● **Work required**: In the material below, find the line that contains "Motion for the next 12" and the line that contains "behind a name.", then write out exactly those two lines and everything between them.

****************************************

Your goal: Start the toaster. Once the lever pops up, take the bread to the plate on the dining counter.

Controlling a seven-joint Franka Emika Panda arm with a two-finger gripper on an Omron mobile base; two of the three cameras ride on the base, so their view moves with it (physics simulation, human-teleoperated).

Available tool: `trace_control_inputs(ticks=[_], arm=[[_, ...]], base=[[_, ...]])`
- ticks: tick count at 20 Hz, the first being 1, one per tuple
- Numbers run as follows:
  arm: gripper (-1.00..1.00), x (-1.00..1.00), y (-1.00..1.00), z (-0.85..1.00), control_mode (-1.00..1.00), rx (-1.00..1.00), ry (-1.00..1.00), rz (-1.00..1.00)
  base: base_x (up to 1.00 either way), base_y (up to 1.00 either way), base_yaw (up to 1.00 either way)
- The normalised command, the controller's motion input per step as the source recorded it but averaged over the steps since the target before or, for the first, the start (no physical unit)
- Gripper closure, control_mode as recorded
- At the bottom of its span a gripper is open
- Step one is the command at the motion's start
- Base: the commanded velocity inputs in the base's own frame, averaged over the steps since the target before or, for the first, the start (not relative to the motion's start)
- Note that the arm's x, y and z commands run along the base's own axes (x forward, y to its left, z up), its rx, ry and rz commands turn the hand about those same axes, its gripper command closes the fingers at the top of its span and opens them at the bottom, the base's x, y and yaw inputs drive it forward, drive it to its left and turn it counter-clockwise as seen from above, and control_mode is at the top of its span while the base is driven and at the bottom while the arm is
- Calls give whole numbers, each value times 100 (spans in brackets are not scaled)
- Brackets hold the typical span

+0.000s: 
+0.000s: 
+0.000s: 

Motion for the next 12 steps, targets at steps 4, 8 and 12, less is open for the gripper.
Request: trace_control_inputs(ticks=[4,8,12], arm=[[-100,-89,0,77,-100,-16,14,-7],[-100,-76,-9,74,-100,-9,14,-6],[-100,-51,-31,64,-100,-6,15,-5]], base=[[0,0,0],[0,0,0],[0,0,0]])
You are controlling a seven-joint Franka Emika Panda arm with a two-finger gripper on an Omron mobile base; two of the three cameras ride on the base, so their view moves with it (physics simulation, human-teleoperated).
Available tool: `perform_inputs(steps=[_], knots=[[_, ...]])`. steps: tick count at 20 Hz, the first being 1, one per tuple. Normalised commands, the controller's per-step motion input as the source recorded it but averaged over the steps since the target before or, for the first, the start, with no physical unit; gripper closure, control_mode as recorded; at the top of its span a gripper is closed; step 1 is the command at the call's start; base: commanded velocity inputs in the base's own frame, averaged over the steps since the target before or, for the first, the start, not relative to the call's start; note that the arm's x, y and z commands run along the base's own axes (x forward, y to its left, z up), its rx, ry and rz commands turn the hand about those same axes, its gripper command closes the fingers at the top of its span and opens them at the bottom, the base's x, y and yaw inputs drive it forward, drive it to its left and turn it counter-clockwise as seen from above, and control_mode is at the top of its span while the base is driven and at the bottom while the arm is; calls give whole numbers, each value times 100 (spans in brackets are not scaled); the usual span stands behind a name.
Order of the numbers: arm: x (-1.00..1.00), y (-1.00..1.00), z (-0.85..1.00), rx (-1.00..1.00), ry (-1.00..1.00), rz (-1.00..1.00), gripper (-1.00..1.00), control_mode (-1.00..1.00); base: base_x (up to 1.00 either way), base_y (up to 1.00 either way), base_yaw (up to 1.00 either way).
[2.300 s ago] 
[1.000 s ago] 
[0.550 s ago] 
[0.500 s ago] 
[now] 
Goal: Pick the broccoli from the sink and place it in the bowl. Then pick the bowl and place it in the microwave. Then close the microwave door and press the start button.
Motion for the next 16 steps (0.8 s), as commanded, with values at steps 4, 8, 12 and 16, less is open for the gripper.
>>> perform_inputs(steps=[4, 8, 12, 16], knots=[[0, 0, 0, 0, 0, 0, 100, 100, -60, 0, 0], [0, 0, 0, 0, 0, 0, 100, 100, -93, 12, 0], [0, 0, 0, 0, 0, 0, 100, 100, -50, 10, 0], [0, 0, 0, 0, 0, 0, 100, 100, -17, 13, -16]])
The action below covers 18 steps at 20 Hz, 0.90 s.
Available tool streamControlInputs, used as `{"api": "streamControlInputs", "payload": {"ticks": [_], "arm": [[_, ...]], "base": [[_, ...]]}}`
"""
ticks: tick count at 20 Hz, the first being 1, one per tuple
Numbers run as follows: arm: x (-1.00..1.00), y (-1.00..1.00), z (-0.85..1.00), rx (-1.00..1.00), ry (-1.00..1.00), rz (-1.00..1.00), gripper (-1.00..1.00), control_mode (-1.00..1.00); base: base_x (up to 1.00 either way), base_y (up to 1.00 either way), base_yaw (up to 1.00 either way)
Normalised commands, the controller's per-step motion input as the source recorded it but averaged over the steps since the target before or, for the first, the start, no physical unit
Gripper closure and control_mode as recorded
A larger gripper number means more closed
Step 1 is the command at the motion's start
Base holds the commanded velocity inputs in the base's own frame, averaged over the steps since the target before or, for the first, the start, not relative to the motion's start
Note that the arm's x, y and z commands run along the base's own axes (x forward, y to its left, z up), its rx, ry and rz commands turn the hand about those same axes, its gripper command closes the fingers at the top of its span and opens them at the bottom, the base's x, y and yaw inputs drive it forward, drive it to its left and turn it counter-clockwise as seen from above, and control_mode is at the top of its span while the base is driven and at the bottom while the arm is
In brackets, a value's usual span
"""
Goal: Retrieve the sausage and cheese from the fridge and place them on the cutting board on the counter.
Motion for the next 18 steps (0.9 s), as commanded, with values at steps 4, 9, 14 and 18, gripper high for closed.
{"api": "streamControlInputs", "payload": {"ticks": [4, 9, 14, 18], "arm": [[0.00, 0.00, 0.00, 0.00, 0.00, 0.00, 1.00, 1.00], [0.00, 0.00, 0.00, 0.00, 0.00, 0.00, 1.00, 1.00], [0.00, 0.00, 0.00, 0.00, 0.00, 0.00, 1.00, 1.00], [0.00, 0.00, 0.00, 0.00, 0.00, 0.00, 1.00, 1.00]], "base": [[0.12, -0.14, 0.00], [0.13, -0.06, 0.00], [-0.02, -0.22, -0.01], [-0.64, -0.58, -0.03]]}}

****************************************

● **Written response**:
Motion for the next 12 steps, targets at steps 4, 8 and 12, less is open for the gripper.
Request: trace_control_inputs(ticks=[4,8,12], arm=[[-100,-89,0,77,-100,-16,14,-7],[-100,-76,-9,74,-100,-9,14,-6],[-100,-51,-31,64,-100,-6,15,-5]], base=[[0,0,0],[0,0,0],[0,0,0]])
You are controlling a seven-joint Franka Emika Panda arm with a two-finger gripper on an Omron mobile base; two of the three cameras ride on the base, so their view moves with it (physics simulation, human-teleoperated).
Available tool: `perform_inputs(steps=[_], knots=[[_, ...]])`. steps: tick count at 20 Hz, the first being 1, one per tuple. Normalised commands, the controller's per-step motion input as the source recorded it but averaged over the steps since the target before or, for the first, the start, with no physical unit; gripper closure, control_mode as recorded; at the top of its span a gripper is closed; step 1 is the command at the call's start; base: commanded velocity inputs in the base's own frame, averaged over the steps since the target before or, for the first, the start, not relative to the call's start; note that the arm's x, y and z commands run along the base's own axes (x forward, y to its left, z up), its rx, ry and rz commands turn the hand about those same axes, its gripper command closes the fingers at the top of its span and opens them at the bottom, the base's x, y and yaw inputs drive it forward, drive it to its left and turn it counter-clockwise as seen from above, and control_mode is at the top of its span while the base is driven and at the bottom while the arm is; calls give whole numbers, each value times 100 (spans in brackets are not scaled); the usual span stands behind a name.

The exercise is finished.